Fix Divide by zero error #4

jcobol · jcobol · commit 7fd64eb8cf51 · 2024-05-27T00:35:53.000-04:00
diff --git a/src/semchunk/semchunk.py b/src/semchunk/semchunk.py
@@ -73,7 +73,7 @@ def merge_splits(splits: list[str], chunk_size: int, splitter: str, token_counte
 
         tokens = token_counter(splitter.join(splits[:midpoint]))
 
-        average = cumulative_lengths[midpoint] / tokens if cumulative_lengths[midpoint] else average
+        average = cumulative_lengths[midpoint] / tokens if cumulative_lengths[midpoint] and tokens > 0 else average
 
         if tokens > chunk_size:
             high = midpoint
@@ -256,4 +256,4 @@ def chunker(text_or_texts: str | Sequence[str]) -> list[str] | list[list[str]]:
         
         return [chunk(text, chunk_size, token_counter, memoize = False) for text in text_or_texts]
     
-    return chunker
+    return chunker
diff --git a/tests/test_semchunk.py b/tests/test_semchunk.py
@@ -79,4 +79,15 @@ def tiktoken_token_counter(text: str) -> int:
     except ValueError:
         worked = True
     
-    assert worked
+    assert worked
+
+
+def test_merge_splits_zero_tokens() -> None:
+    """Test case where midpoint is 1 and the first split is whitespace.
+    This can result in the token_counter returning 0 tokens.

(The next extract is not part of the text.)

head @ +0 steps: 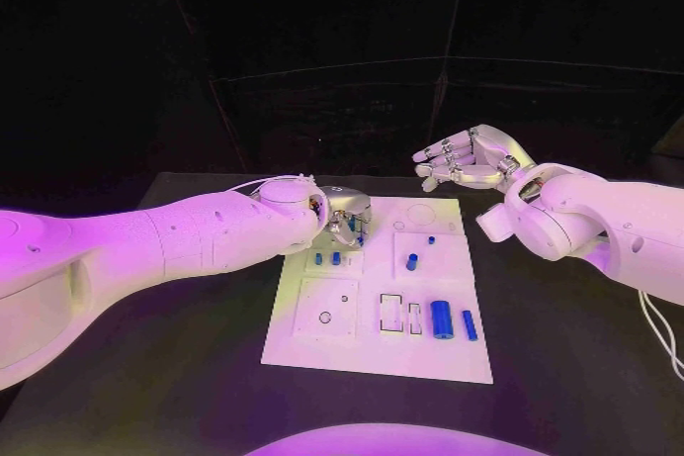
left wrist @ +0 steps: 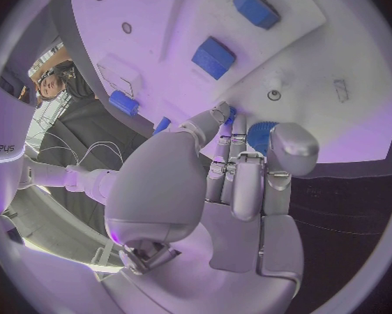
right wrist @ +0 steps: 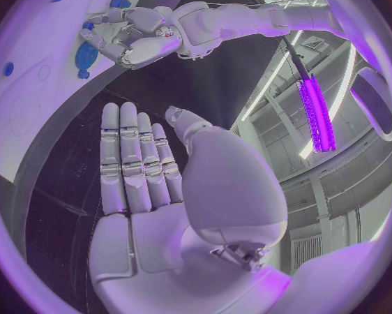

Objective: Assemble the parts on the task board

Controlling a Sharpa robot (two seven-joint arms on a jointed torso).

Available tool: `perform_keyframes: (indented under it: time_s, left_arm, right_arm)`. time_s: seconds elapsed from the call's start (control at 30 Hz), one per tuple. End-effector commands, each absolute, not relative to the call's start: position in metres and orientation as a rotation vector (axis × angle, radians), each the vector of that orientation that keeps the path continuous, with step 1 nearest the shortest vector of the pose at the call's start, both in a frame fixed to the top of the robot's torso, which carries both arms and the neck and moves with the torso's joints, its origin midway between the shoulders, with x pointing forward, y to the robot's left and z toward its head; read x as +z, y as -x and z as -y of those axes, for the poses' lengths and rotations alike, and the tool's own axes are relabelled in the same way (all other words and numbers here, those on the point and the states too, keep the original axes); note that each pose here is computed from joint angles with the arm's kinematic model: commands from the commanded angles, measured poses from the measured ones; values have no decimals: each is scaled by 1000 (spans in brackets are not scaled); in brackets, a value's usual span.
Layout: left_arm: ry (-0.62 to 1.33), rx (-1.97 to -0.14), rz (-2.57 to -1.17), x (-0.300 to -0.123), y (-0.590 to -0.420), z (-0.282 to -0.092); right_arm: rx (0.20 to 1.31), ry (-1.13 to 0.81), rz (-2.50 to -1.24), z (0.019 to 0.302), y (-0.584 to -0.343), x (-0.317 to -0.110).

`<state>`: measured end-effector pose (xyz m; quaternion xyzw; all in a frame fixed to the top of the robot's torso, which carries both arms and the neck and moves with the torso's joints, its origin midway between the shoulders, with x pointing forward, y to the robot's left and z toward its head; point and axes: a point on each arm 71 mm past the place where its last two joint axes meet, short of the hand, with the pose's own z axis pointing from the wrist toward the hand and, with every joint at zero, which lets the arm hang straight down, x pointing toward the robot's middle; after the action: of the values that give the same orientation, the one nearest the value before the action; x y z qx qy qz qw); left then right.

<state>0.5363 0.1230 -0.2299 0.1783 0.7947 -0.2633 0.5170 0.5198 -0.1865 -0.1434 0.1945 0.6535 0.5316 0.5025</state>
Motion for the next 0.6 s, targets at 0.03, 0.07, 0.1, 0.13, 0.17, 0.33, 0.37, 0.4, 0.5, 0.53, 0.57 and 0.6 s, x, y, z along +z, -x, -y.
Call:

Ensure we don't divide by zero.
+    """
+    try:
+        result = semchunk.semchunk.merge_splits(['    ', 'text here', 'more text'], 20, ' ', lambda s: 0)
+    except ZeroDivisionError as exc:
+        assert False, "merge_splits raised exception {exc}"
+    assert result == (3, '     text here more text')